→ What is being asked
Could you give back exactly the lines below from the one with "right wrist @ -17" through the one with "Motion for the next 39", without a single picture?

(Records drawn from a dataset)

────────────────────

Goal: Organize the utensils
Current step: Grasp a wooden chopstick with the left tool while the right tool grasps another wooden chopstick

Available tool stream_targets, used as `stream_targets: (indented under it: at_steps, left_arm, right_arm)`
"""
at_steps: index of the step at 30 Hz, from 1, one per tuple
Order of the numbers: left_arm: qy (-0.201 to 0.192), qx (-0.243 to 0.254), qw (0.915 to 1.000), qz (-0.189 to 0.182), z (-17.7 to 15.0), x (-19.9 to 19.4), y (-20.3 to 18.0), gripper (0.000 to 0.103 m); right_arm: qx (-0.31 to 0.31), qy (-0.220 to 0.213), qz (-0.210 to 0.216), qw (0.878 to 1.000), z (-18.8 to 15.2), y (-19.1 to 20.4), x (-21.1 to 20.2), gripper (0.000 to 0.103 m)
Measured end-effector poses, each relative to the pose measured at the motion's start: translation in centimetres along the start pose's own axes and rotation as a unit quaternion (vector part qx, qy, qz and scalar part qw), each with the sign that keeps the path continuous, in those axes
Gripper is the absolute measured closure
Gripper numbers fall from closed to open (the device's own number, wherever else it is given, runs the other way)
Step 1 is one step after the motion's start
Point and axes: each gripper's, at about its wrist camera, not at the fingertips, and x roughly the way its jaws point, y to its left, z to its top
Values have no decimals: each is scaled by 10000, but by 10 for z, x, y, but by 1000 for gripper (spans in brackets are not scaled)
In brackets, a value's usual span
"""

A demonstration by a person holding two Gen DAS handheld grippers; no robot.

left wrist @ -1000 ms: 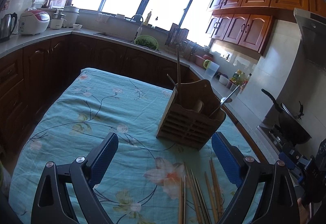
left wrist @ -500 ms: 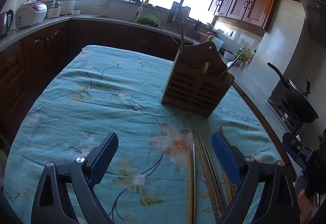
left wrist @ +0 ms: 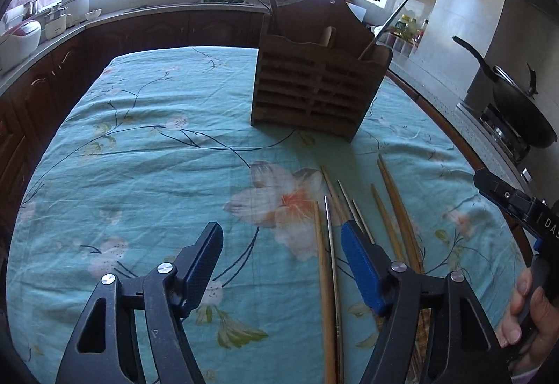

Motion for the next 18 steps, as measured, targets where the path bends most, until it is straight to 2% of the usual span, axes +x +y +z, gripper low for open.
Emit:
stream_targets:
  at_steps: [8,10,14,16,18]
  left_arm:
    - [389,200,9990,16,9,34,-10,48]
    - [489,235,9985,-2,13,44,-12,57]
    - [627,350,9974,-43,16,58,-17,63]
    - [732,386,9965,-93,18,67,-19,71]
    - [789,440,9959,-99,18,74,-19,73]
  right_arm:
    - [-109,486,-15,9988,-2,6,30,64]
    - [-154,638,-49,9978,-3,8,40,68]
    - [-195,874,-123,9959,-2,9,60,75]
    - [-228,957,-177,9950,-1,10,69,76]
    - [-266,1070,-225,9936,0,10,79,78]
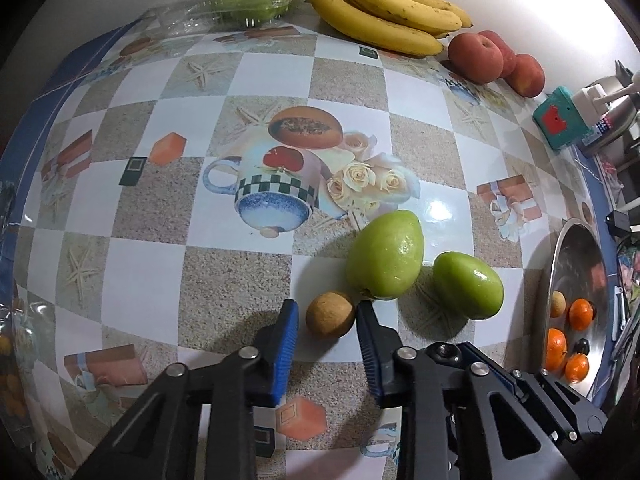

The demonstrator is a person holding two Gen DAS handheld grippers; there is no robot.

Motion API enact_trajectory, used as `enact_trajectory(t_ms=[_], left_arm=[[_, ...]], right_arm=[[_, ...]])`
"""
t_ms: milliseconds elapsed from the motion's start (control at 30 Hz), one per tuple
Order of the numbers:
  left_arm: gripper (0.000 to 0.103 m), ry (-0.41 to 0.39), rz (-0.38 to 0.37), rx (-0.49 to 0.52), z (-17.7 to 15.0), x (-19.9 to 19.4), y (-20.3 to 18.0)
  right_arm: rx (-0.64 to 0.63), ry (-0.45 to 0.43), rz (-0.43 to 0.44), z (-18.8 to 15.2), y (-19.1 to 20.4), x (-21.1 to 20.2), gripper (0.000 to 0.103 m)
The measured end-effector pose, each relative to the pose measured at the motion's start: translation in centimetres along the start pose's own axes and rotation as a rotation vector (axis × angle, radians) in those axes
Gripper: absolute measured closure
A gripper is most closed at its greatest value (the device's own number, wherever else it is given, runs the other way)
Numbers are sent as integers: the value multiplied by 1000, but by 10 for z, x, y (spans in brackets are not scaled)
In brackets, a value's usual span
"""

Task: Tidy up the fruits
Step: 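Close the right tool on the dark plum while the left tool closes on the brown fruit, then lift and carry the plum in the right tool and brown fruit in the left tool over the bowl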

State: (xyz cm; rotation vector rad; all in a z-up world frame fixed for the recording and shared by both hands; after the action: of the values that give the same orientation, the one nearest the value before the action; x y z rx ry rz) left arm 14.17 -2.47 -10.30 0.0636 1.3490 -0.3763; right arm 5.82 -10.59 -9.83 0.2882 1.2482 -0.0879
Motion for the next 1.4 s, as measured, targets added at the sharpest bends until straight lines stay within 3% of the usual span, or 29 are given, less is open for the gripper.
enact_trajectory(t_ms=[233, 800, 1400], left_arm=[[75, -4, -6, 4, 1, 0, -1], [75, -45, -2, -7, 3, -19, 2], [75, -135, 5, -47, 11, -51, 9]], right_arm=[[17, 4, 15, -2, -4, -3, 73], [45, 14, 45, -4, -5, -5, 76], [93, -76, 114, 4, -9, -44, 77]])
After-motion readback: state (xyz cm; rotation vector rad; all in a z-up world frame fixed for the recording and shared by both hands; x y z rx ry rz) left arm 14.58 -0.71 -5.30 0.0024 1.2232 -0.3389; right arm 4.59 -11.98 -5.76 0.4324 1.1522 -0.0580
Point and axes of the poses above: each gripper's, at about its wrist camera, not at the fingertips, and x roughly the way its jaws point, y to its left, z to its top, the point moved 4 cm from there along x, roughly the way its jaws point
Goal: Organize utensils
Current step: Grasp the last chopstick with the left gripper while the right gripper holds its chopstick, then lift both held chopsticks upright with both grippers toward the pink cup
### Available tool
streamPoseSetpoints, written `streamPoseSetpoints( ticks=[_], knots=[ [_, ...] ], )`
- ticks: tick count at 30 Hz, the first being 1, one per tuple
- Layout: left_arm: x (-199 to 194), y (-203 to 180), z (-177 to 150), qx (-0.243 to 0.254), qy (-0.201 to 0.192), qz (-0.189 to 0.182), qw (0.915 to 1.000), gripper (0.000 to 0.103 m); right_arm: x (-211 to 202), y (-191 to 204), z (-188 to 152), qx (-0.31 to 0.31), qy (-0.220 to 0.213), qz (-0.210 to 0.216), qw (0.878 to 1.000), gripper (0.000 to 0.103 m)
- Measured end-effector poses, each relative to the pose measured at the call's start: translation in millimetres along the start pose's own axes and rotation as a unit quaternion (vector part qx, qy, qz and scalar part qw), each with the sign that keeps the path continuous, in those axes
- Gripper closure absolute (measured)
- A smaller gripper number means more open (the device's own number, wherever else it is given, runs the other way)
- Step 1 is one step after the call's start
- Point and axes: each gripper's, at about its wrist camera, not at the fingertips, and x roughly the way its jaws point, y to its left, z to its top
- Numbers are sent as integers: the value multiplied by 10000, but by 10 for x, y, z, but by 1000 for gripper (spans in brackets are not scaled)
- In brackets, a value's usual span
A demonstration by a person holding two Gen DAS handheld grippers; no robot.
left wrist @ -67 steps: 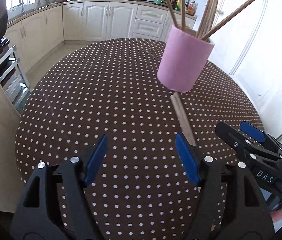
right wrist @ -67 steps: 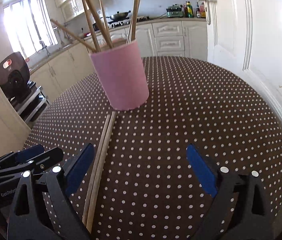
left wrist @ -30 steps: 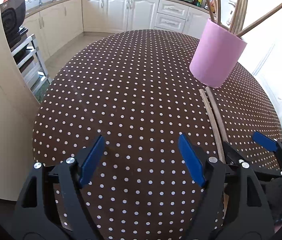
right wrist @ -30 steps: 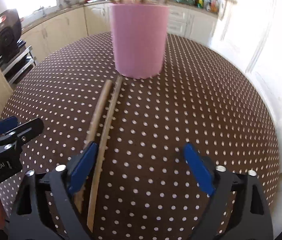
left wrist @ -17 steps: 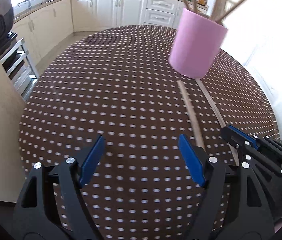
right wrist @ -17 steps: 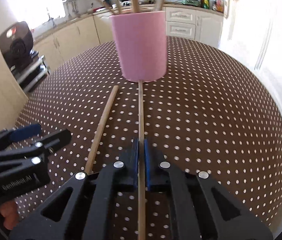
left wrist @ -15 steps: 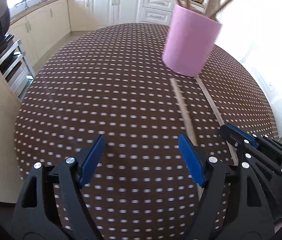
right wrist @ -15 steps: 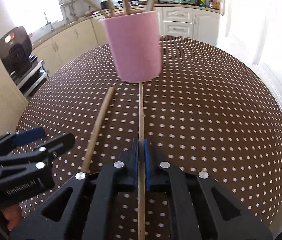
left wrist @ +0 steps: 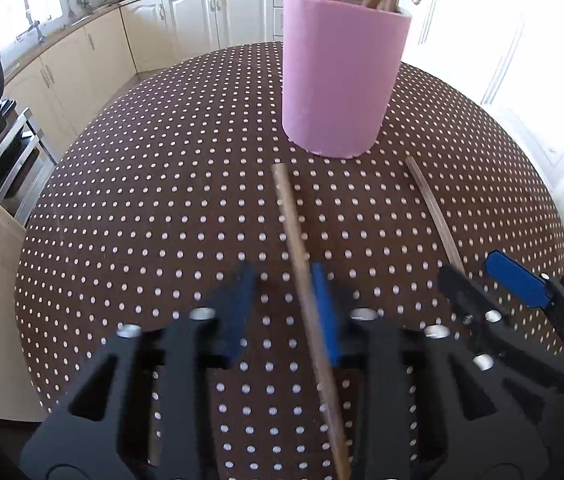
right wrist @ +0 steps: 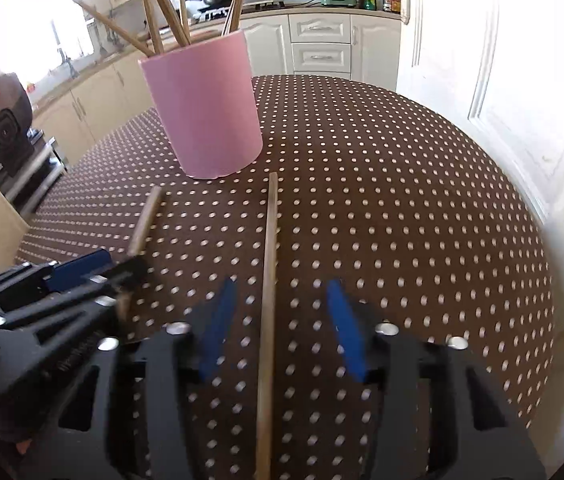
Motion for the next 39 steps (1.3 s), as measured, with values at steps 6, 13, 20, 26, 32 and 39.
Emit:
streamPoseSetpoints(
  ticks=[6,13,20,26,32,39],
  knots=[
    [106,185,123,-1,-112,-599,9981,97,77,-31,65,-196,13,191,9996,98],
    [77,487,174,-93,-231,-725,9971,97,-37,-173,99,74,-75,635,9979,98],
    [-327,752,304,-347,-887,-1009,9903,97,-520,-408,220,732,-1123,1068,9852,98],
    [-808,837,464,-440,-1635,-1086,9796,97,-992,-431,454,588,-2218,1440,9626,98],
    [-1285,827,778,-585,-2581,-1151,9575,97,-1229,-587,687,871,-3370,1645,9229,98],
    [-1548,725,1090,-978,-3666,-1357,9152,97,-1190,-685,969,1290,-4468,1672,8693,98]
  ],
)
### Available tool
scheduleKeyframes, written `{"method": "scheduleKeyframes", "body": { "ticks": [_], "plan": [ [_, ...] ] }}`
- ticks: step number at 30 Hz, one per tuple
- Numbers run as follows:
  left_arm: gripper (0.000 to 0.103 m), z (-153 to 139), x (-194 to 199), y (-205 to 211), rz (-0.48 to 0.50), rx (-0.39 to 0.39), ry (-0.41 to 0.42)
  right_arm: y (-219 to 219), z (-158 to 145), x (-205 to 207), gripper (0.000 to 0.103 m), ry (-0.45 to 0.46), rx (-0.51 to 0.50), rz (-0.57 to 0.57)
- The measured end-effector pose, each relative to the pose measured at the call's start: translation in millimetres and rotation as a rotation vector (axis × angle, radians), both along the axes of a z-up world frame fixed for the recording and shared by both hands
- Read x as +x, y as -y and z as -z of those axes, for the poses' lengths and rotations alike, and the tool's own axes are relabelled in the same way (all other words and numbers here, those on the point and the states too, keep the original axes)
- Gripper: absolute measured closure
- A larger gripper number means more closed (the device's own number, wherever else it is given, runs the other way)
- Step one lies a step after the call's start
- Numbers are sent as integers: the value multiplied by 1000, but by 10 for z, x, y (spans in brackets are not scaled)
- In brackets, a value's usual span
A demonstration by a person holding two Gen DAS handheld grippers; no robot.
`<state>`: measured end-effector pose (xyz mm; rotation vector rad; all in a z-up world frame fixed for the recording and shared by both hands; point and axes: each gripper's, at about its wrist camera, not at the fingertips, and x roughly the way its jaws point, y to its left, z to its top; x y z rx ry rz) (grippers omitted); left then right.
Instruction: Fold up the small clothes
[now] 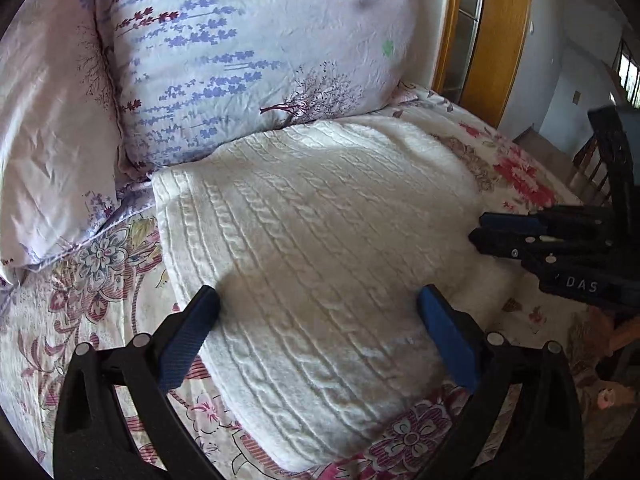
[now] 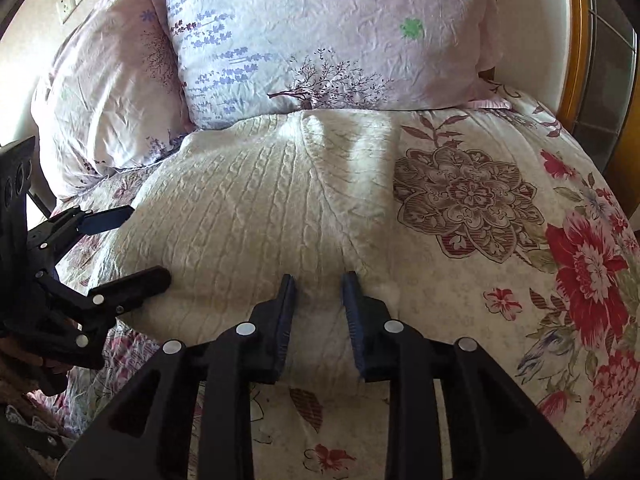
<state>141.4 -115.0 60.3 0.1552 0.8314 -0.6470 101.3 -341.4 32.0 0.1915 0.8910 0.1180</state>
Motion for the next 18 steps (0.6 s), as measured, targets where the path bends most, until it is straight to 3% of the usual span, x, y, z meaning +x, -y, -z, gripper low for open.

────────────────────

→ Reply
right wrist @ -17 steps: 
left wrist @ -15 steps: 
right wrist @ -15 steps: 
left wrist @ +0 steps: 
right wrist @ +0 steps: 
Motion for the next 39 steps (1.3 s), as measured, with values at steps 6, 13, 20, 26, 32 and 39.

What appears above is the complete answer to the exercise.